*Try it*:
Look over the listing below and report how many of its lines contain the string "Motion", with no other words.

*Information shown*:
————————
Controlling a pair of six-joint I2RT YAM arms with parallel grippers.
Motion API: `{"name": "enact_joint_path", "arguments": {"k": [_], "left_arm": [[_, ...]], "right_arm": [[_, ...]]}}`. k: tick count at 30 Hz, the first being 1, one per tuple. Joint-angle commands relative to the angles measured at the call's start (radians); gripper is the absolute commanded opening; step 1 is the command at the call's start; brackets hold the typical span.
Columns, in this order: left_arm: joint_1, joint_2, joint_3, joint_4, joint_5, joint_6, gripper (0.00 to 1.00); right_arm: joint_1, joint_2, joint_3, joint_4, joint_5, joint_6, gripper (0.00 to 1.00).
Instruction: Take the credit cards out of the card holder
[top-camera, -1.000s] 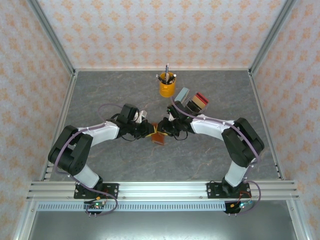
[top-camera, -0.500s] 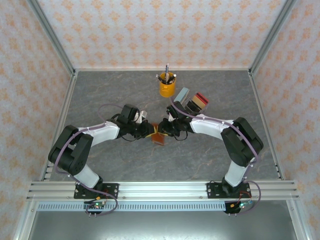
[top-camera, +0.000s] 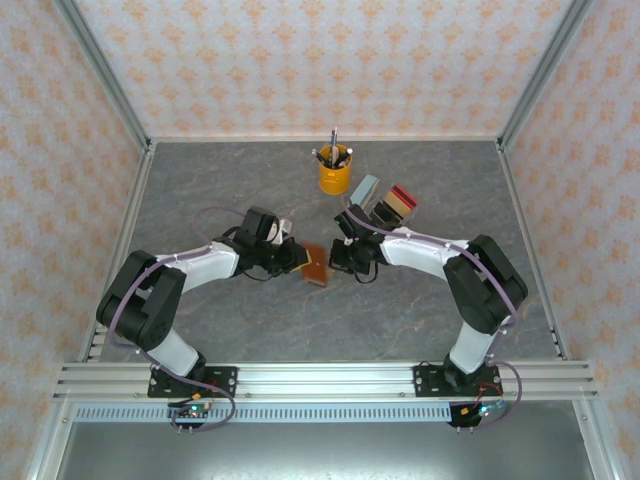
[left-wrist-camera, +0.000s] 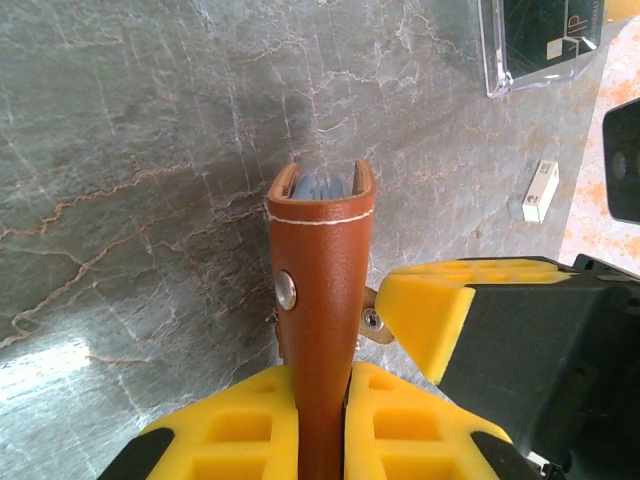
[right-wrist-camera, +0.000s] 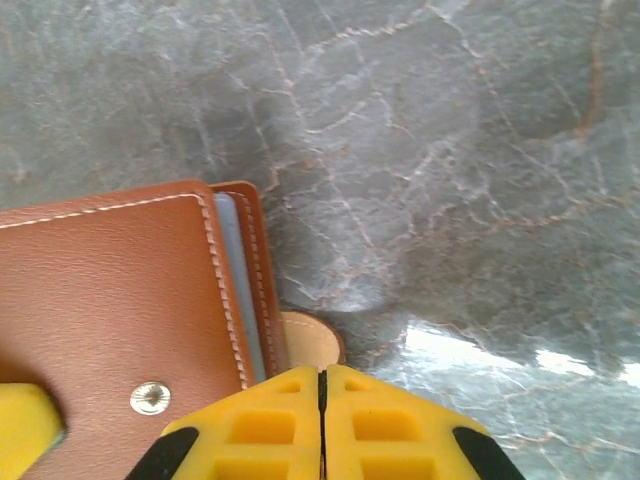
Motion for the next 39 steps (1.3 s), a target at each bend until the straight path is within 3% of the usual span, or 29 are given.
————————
*Exercise result*:
2